J'ai à traduire la phrase suivante : « One of the country's most recognized cybersecurity thinkers will be talking to us ». S'il la personne en question est une femme, doit-on écrire « L’une des penseuses les plus réputées au pays en ce qui concerne la cybersécurité" ou « L'un des penseurs les plus réputés au pays en ce qui concerne la cybersécurité » (ou toute autre formule plus élégante si vous en avez). Merci!


----------



## Maître Capello

Si vous écrivez _l'une des penseuses_, vous ne comparez cette femme qu'aux autres femmes penseuses ; les penseurs de sexe masculin en sont exclus.
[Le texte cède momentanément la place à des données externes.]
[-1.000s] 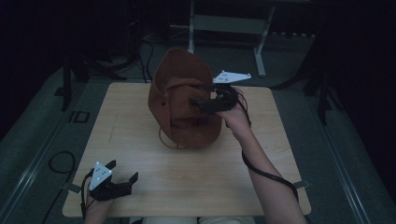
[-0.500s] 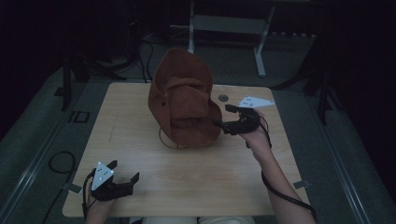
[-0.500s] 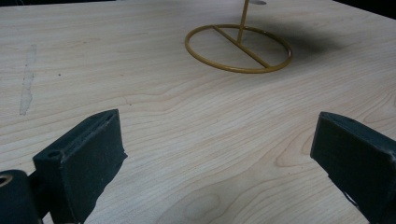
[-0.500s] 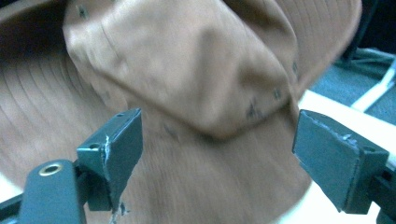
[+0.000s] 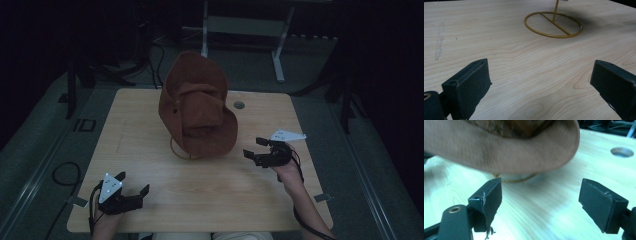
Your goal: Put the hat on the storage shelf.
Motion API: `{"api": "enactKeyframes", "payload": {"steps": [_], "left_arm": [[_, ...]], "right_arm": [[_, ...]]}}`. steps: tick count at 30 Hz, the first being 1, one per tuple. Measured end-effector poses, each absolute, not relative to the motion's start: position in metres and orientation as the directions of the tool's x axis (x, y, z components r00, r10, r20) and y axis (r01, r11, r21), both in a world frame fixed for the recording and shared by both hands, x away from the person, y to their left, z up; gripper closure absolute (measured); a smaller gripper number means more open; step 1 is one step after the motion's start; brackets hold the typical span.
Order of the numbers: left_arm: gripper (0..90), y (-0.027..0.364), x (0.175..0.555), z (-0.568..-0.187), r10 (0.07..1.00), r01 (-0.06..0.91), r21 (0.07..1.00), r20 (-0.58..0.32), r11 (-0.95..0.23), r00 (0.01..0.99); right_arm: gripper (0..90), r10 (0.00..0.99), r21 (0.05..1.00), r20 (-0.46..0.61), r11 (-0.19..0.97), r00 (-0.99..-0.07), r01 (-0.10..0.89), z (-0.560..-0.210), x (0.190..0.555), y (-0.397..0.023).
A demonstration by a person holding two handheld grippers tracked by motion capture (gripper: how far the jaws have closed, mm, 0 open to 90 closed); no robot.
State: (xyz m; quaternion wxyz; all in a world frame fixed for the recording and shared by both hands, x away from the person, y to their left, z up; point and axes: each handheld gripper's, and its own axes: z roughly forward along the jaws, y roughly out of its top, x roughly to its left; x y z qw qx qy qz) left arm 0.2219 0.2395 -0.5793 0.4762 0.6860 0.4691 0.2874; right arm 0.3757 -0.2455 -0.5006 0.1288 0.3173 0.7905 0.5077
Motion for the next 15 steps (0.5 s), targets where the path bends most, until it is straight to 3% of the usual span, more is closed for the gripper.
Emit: {"api": "enactKeyframes", "payload": {"steps": [15], "left_arm": [[3.1,0.238,0.222,-0.58,0.912,0.374,0.921,-0.056,-0.11,0.407]], "right_arm": [[14.4,0.696,0.87,0.086,0.296,-0.713,0.394,-0.545,0.357,-0.279]]}}
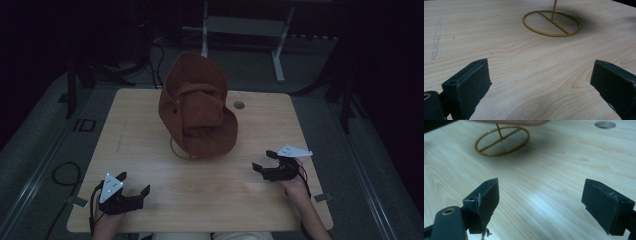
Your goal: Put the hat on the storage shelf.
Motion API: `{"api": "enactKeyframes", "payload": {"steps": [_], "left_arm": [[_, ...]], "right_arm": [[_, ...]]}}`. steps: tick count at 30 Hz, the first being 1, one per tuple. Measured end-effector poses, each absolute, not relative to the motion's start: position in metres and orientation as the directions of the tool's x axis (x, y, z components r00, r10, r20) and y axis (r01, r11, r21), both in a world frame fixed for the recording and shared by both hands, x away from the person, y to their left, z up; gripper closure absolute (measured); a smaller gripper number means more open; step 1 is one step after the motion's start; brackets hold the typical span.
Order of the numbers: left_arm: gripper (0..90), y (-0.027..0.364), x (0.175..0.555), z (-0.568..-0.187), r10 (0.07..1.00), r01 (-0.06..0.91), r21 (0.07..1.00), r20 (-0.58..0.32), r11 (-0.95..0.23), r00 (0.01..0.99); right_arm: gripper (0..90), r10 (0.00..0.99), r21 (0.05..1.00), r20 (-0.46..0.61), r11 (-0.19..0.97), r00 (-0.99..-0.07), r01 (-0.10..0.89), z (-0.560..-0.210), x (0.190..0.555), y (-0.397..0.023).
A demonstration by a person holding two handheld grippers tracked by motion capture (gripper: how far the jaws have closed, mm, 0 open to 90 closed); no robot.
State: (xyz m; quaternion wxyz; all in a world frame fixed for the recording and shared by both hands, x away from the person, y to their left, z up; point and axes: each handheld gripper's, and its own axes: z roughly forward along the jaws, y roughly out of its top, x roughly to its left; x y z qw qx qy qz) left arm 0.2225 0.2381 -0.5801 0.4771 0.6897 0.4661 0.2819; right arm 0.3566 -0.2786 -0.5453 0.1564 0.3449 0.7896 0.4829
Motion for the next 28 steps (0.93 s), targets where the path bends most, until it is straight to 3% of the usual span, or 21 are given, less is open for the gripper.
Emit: {"api": "enactKeyframes", "payload": {"steps": [28], "left_arm": [[3.1,0.238,0.222,-0.581,0.909,0.381,0.917,-0.057,-0.116,0.413]], "right_arm": [[14.4,0.77,0.84,0.028,0.328,-0.637,0.432,-0.568,0.317,-0.319]]}}
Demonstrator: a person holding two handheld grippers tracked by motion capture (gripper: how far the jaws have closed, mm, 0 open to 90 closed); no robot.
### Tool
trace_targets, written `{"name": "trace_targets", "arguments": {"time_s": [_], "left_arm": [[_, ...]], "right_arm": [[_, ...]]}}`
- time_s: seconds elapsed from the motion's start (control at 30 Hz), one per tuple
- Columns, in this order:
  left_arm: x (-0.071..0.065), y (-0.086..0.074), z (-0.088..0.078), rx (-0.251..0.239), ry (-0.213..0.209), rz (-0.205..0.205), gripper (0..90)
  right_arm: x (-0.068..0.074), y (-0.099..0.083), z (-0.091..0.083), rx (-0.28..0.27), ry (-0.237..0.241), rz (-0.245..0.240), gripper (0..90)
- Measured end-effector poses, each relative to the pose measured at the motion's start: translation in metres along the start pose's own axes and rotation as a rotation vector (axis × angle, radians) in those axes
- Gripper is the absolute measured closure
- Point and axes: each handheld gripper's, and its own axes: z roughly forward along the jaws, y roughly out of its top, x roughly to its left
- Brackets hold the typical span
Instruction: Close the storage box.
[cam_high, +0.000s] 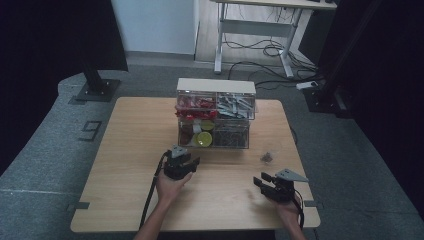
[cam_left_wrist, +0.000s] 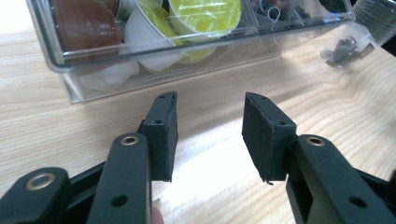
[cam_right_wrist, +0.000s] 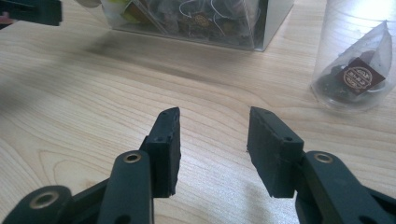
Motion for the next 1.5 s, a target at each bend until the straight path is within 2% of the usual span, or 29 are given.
{"name": "trace_targets", "arguments": {"time_s": [0.13, 0.37, 0.6, 0.87, 1.03, 1.13, 1.5], "left_arm": [[-0.002, -0.007, -0.008, 0.0, 0.015, 0.029, 54.7], [0.001, -0.018, -0.026, 0.006, 0.025, 0.048, 53.7], [0.013, -0.038, -0.049, 0.012, 0.026, 0.025, 53.7], [0.026, -0.057, -0.063, 0.027, 0.001, -0.006, 53.3], [0.032, -0.067, -0.065, 0.053, -0.011, -0.009, 52.9], [0.037, -0.07, -0.064, 0.07, -0.009, -0.02, 52.6], [0.037, -0.074, -0.054, 0.113, 0.003, -0.01, 51.6]], "right_arm": [[-0.001, -0.001, 0.0, 0.006, -0.002, 0.002, 52.0], [-0.006, -0.003, -0.001, 0.018, -0.005, 0.001, 49.2], [-0.015, -0.009, -0.009, 0.015, -0.024, 0.009, 48.7], [-0.023, -0.019, -0.021, 0.014, -0.046, 0.016, 48.0], [-0.028, -0.029, -0.028, 0.024, -0.065, 0.016, 47.4], [-0.03, -0.029, -0.029, 0.023, -0.07, 0.02, 47.2], [-0.029, -0.027, -0.025, 0.041, -0.059, 0.006, 44.9]]}}
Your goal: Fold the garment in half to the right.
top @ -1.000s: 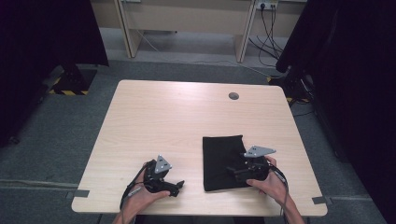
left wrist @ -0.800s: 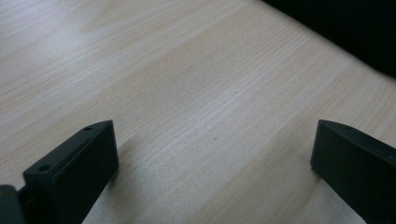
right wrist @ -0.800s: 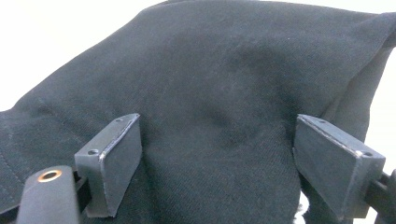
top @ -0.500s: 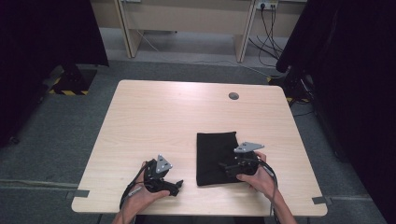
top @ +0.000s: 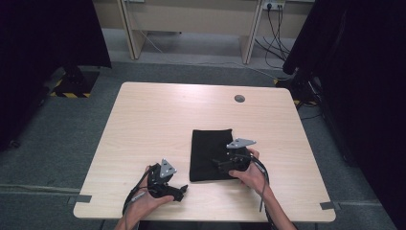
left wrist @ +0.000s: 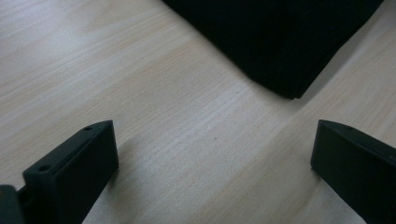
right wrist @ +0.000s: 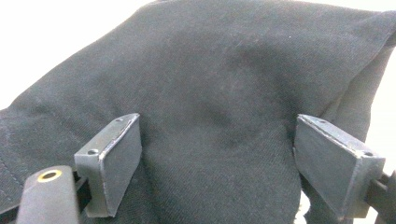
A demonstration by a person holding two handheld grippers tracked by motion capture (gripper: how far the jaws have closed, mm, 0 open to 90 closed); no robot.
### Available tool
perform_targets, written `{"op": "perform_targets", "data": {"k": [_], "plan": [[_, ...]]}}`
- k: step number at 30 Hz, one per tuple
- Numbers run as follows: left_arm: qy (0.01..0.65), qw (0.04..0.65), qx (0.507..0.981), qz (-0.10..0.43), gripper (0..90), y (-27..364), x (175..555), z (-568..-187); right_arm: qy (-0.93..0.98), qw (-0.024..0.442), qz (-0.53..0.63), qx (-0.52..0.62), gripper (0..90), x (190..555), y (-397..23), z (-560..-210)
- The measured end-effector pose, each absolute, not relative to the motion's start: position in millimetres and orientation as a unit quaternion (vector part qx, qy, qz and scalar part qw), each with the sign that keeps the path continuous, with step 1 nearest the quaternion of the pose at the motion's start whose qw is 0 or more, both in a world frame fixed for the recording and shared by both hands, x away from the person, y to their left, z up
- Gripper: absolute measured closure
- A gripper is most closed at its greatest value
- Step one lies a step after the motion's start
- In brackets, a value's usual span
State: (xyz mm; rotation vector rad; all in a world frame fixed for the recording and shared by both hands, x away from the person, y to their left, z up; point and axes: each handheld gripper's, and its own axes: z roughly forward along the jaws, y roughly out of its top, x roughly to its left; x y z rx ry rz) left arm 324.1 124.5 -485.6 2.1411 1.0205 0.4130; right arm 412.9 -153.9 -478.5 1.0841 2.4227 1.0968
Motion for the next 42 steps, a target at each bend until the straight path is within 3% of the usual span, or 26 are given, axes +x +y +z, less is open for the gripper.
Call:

Si vous écrivez _l'un des penseurs_, vous comparez cette personne à tous les penseurs, tous sexes confondus.


----------



## olivier68

Ecrivez : "l'une des personnes..." et le problème est réglé !


----------



## Maître Capello

Sauf que l'on perd alors la notion de _penseur_…


----------



## olivier68

Cela dépend de la façon dont on tourne la suite ;-)


----------



## Nomade001

En principe, je suis d'accord avec vous, Maître Capello, mais qu'en diriez-vous si la phrase se lisait ainsi : « Jane Doe, l'un des penseurs les plus réputés au pays »/Jane Doe, l'une des penseuses les plus réputées au pays...?


----------



## OLN

Madame Machin, qui figure parmi les penseurs les plus réputés du pays, ...


----------



## Eyeteeth

Nomade001 said:


> J'ai à traduire la phrase suivante : « One of the country's most recognized cybersecurity thinkers will be talking to us ». S'il la personne en question est une femme, doit-on écrire « L’une des penseuses les plus réputées au pays en ce qui concerne la cybersécurité" ou « L'un des penseurs les plus réputés au pays en ce qui concerne la cybersécurité » (ou toute autre formule plus élégante si vous en avez). Merci!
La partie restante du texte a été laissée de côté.